Re: Two string instruction questions
I think I read somewhere that is what keyed VSAM Index records are, aren't they? A count of equal key bytes and then the remaining non-equal bytes, followed by the RBA in the data component? Or is that a fib I was told? Peter -Original Message- From: IBM Mainframe Assembler List [mailto:ASSEMBLER-LIST@LISTSERV.UGA.EDU] On Behalf Of Charles Mills Sent: Wednesday, March 14, 2018 5:49 PM To: ASSEMBLER-LIST@LISTSERV.UGA.EDU Subject: Re: Two string instruction questions That's interesting. Thanks! I did think of what CUSE would be perfect for: what I know as "vertical compression" but Google does not seem to know the term.

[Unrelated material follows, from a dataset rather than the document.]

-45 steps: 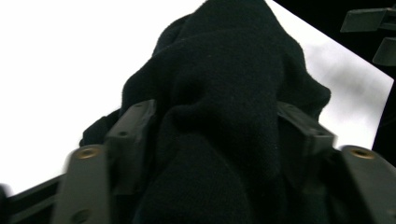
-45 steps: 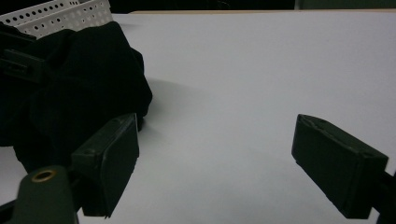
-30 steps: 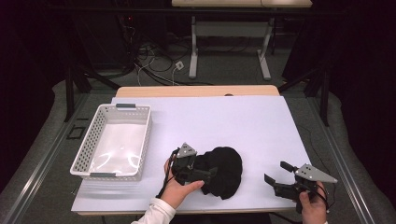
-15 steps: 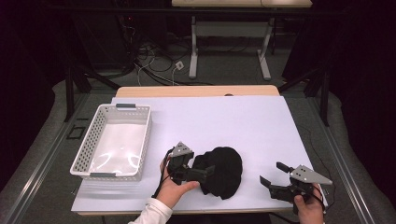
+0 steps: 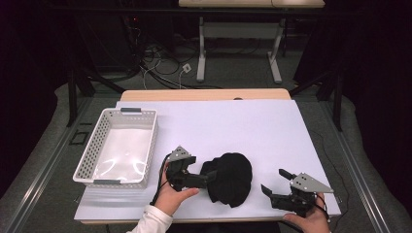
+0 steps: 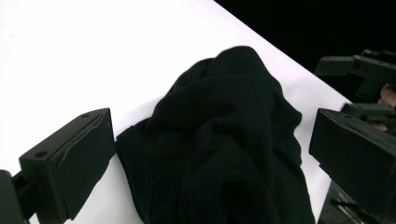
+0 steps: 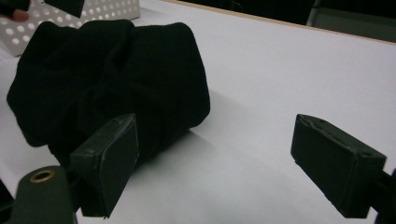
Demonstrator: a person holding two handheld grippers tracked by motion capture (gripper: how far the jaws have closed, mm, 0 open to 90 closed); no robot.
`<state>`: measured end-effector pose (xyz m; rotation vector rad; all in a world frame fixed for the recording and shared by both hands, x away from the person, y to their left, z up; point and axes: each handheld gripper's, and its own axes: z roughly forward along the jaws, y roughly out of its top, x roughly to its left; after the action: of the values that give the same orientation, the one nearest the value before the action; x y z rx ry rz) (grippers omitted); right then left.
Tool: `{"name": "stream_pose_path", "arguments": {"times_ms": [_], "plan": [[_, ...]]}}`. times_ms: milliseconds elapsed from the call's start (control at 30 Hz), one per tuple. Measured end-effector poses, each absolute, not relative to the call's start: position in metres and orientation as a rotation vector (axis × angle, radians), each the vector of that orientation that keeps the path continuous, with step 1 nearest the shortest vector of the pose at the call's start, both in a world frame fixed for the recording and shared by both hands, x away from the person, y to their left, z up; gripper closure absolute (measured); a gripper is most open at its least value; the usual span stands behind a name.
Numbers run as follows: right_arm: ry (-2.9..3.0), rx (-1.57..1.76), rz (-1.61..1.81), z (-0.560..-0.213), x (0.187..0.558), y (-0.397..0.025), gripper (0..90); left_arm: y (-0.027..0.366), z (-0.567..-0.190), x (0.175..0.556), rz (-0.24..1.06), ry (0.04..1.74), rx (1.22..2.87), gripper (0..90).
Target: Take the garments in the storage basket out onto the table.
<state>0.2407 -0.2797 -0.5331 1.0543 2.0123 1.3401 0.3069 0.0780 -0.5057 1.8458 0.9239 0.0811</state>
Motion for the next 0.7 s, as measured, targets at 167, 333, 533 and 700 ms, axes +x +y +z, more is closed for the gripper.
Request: {"name": "stream_pose_path", "arguments": {"times_ms": [167, 333, 533, 700], "plan": [[2.056, 1.073, 1.359, -0.529, 0.238, -0.274, 14.4, 0.078, -0.505, 0.304, 0.093, 0.907, 1.868, 0.6], [2.116, 0.975, 1.350, -0.527, 0.234, -0.264, 14.3, 0.081, -0.504, 0.302, 0.088, 0.890, 1.874, 0.6], [2.140, 0.935, 1.367, -0.525, 0.232, -0.249, 15.0, 0.086, -0.502, 0.298, 0.121, 0.884, 1.872, 0.6], [2.161, 0.926, 1.380, -0.525, 0.232, -0.243, 15.2, 0.091, -0.503, 0.296, 0.130, 0.885, 1.866, 1.5]]}}
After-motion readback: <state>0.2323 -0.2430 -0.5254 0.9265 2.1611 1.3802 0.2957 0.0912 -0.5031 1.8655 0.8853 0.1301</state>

Think of standard run length compression as "horizontal." Picture something like that, but where a code indicates "the next 'n' bytes of this record are identical to the bytes in the same position in the previous record." Only works for sequential files, because you need the previous record to decode this records. But works well where there are a lot of repeating fields. -- This message and any attachments are intended only for the use of the addressee and may contain information that is privileged and confidential. If the reader of the message is not the intended recipient or an authorized representative of the intended recipient, you are hereby notified that any dissemination of this communication is strictly prohibited. If you have received this communication in error, please notify us immediately by e-mail and delete the message and any attachments from your system.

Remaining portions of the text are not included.